1. CarboClear Cervical Cage System is composed of implants of various sizes, and of instruments. The CarboClear Cervical Cage is made of carbon fiber-reinforced polyetheretherketone (CFR-PEEK), with titanium alloy endplates. 2. The CarboClear Cervical VBR System is composed of implants (spacers) in various sizes, and of instruments. The CarboClear Cervical VBR spacers are made of carbon fiber-reinforced polyetheretherketone (CFR-PEEK), with titanium alloy endplates.

The CarboClear® Lumbar Cage System is indicated for intervertebral body fusion of the lumbar spine in skeletally mature patients with degenerative disc disease (DDD), at one or two contiguous levels from L2 to S1. DDD is defined as back pain of discogenic origin with degeneration of the disc confirmed by history and radiographic studies. The patients may also have up to Grade I spondylolisthesis at the involved levels. CarboClear® Lumbar Cage System is intended for use with autogenous bone graft and/or allogenic bone graft comprised of cancellous and/or corticocancellous bone graft, and with supplemental fixation cleared for use in the lumbosacral spine. Patients should have at least six months of non-operative treatment prior to surgery.
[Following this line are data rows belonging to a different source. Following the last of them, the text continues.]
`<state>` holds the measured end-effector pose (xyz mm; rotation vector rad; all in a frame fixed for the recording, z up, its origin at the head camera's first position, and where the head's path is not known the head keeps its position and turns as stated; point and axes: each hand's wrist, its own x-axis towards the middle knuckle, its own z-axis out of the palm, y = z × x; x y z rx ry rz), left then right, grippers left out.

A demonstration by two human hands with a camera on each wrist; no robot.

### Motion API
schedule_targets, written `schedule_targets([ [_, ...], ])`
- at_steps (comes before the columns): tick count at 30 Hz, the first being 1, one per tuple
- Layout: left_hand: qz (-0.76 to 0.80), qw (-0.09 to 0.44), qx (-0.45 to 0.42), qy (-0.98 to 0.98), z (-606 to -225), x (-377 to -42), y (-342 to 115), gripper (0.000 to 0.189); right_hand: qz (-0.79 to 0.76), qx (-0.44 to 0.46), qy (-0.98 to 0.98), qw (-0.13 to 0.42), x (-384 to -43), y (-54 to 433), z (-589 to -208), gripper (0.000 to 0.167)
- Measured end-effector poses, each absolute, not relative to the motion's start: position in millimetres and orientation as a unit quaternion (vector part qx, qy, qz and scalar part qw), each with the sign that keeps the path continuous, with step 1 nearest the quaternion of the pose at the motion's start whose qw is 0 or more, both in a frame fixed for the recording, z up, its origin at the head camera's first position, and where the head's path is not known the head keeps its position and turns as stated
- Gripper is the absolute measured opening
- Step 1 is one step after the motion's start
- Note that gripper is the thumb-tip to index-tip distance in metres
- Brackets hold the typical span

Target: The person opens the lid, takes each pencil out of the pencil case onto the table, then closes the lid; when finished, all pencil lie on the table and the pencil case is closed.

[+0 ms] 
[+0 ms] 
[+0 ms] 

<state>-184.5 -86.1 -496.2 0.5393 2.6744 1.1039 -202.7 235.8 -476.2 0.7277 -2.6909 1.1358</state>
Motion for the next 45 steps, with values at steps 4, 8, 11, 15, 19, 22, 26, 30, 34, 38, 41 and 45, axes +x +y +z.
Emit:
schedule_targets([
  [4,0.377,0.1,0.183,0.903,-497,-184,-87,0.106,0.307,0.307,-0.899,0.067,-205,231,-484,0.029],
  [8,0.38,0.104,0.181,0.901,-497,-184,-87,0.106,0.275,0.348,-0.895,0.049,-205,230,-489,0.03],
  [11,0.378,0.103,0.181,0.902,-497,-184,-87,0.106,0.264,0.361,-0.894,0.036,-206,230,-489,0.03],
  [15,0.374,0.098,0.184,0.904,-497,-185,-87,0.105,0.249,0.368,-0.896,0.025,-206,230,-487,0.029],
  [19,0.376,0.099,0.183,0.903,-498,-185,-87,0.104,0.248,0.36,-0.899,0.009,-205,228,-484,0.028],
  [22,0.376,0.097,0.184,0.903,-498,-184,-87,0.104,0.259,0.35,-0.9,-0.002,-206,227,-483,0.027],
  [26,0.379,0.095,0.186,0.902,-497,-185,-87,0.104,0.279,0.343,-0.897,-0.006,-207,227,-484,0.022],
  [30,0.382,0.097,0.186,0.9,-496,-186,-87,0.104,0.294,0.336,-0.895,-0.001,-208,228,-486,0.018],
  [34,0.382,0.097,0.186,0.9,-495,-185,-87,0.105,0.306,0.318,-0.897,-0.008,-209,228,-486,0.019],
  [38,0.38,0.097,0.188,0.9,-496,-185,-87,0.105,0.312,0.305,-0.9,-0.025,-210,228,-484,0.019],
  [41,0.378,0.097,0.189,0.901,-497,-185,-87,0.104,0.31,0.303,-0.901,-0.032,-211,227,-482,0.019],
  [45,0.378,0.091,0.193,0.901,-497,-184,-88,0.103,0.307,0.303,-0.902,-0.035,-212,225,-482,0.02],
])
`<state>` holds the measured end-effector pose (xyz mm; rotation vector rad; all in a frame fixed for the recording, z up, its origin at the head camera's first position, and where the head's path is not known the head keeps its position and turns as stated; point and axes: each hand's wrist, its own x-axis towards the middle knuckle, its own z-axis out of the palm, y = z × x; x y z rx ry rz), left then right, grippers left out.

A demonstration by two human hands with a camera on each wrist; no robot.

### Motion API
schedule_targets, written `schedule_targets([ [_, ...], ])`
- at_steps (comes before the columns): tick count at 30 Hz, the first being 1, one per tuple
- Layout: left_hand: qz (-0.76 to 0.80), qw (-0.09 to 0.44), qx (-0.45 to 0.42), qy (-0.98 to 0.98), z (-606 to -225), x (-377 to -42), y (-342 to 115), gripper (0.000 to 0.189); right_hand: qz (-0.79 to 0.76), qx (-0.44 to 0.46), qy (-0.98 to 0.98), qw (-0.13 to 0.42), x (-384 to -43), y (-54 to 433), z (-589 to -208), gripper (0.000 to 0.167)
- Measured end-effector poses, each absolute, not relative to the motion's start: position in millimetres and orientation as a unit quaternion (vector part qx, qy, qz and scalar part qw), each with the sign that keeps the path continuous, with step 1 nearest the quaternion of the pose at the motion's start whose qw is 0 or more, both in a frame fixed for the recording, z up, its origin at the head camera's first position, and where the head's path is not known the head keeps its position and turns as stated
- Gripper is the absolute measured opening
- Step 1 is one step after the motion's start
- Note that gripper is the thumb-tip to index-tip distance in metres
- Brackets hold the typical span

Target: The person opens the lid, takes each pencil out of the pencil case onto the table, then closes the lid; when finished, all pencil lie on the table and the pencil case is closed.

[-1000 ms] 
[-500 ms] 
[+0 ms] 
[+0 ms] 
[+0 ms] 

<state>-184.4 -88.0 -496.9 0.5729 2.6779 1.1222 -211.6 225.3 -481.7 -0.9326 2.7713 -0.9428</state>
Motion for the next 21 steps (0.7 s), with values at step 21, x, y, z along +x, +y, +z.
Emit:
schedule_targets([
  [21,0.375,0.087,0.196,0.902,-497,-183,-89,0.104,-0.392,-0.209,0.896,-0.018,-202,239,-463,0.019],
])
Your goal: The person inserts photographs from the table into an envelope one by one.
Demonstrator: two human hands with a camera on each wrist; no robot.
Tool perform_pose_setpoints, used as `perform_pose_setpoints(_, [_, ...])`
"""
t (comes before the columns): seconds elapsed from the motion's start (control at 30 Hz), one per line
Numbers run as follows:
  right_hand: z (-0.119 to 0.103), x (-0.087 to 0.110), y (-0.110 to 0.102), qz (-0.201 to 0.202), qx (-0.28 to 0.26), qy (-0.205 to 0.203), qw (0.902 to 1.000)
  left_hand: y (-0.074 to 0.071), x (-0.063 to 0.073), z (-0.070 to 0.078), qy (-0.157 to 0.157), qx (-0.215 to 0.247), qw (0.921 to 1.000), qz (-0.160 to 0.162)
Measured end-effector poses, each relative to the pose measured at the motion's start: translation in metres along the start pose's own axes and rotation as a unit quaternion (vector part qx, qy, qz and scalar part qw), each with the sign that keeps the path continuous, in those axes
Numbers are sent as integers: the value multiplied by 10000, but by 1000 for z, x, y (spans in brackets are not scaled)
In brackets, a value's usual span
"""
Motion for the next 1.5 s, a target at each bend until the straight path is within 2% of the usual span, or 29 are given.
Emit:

CarboClear® Lumbar Cage System is composed of implants of various sizes and lordotic angles, and instruments. The CarboClear® Lumbar Cage is made of carbon fiber-reinforced polyetheretherketone (CFR-PEEK), with titanium alloy endplates. It is implanted in the intervertebral disc space with bone graft and is designed to maintain disc height and to facilitate vertebral fusion. The CarboClear® Lumbar Cage System should be used with a supplemental fixation system.